Task details => Reproduce the entries below exactly, but only from the line containing "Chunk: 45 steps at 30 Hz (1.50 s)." to the line containing "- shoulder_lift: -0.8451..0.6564", inclusive.
+++ Source data
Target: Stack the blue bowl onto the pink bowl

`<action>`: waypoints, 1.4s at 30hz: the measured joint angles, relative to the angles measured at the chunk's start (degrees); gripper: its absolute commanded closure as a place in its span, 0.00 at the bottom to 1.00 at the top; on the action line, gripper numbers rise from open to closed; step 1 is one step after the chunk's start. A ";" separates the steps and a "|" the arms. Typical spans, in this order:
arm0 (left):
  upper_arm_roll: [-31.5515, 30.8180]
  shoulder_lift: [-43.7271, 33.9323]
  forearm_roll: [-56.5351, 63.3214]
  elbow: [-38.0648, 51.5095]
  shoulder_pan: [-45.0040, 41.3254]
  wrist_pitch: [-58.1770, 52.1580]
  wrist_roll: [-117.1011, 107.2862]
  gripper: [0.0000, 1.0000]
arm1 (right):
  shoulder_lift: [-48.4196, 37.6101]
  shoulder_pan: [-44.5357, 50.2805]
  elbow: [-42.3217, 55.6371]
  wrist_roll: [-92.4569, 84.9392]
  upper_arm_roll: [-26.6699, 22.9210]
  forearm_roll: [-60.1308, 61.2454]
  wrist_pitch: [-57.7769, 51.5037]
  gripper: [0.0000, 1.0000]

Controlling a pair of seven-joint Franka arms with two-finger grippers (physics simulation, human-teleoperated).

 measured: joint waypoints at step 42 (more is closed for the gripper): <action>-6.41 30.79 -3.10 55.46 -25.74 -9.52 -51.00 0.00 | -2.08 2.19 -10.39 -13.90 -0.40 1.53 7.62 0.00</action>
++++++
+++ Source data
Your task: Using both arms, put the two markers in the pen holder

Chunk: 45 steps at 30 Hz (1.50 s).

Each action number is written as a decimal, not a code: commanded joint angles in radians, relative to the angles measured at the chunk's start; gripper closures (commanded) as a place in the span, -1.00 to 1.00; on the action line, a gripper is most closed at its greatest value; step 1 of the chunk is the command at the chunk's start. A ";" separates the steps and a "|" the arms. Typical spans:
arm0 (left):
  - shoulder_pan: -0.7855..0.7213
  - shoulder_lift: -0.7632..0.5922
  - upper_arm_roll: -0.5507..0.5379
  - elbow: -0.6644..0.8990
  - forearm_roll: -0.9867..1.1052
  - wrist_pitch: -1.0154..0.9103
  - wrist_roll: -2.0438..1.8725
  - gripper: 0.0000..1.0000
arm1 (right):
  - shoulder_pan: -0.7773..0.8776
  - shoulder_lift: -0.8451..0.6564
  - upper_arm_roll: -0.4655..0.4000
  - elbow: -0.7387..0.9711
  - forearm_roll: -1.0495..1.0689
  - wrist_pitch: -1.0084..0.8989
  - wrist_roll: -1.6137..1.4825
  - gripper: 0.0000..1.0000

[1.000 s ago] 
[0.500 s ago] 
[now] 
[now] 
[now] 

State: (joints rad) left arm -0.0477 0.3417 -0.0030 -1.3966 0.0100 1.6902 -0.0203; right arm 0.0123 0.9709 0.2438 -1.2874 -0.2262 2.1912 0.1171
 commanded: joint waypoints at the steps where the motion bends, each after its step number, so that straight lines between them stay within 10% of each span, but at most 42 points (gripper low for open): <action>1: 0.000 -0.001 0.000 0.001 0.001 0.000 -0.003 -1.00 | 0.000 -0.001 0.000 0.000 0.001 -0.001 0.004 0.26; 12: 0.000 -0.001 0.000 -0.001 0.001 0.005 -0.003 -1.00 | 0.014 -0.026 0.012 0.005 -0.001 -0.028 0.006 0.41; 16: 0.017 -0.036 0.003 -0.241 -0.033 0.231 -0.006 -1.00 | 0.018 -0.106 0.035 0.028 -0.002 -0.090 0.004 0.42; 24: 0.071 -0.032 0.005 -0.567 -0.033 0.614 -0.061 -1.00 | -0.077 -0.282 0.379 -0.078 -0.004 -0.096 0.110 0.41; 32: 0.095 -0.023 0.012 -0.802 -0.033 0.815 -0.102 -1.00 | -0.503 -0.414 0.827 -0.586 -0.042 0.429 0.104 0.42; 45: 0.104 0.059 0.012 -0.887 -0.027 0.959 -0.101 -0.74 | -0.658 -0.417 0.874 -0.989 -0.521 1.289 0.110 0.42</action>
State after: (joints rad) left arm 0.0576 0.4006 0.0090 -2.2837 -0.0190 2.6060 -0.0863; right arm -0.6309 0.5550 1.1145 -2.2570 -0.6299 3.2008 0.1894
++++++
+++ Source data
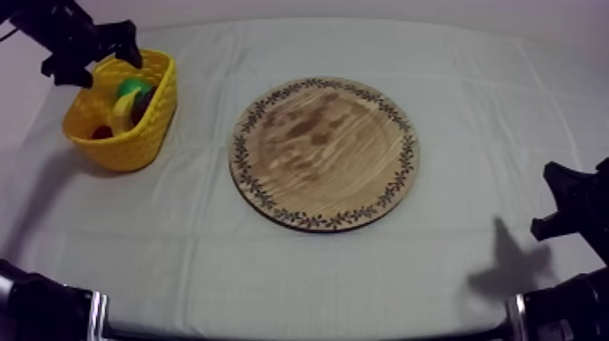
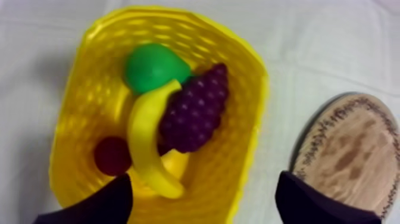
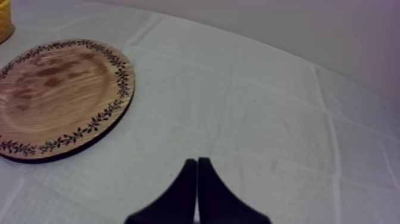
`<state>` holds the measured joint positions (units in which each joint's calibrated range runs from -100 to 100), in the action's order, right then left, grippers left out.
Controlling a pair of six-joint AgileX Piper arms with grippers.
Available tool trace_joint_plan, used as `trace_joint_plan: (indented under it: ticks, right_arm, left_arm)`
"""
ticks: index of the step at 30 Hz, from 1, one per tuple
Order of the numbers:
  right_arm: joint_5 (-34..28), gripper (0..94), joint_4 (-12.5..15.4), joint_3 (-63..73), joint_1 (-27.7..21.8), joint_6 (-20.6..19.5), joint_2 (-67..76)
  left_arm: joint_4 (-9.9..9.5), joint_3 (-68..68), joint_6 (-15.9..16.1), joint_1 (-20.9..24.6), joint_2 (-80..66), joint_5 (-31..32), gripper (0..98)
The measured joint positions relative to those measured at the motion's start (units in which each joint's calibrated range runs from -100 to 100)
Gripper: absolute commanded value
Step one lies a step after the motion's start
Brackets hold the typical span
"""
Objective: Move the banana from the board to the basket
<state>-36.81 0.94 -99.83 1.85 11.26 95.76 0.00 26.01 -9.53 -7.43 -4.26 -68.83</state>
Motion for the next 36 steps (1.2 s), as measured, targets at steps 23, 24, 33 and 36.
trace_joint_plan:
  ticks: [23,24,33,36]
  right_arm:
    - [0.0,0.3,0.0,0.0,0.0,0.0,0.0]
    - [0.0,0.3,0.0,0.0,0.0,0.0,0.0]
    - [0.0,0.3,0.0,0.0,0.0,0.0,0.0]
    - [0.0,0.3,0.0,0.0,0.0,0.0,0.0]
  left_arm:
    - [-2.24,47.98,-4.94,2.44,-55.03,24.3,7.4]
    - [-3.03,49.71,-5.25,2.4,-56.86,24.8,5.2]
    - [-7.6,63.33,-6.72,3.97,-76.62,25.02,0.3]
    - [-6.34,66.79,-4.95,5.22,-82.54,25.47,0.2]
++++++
Solution =>
Chunk: 45 steps at 30 Hz (1.50 s).

Each action number is written as a decimal, not a code: commanded joint angles in radians, relative to the angles measured at the chunk's start; gripper closures (commanded) as a place in the span, -1.00 to 1.00; on the action line, a gripper is most closed at its greatest value; step 1 of the chunk is the command at the chunk's start. A ";" separates the steps and a "|" the arms. Typical spans:
arm0 (left):
  - shoulder_pan: -0.7855..0.7213
  - shoulder_lift: -0.7632..0.5922
  - upper_arm_roll: -0.5507..0.5379
  - elbow: -0.6644..0.8990
  - forearm_roll: -0.9867..1.1052
  - wrist_pitch: -1.0154..0.9103
  - wrist_roll: -2.0438..1.8725
  - gripper: 0.0000..1.0000
arm1 (right):
  - shoulder_pan: -0.7773..0.8776
  - shoulder_lift: -0.8451..0.6564

No further answer will be given.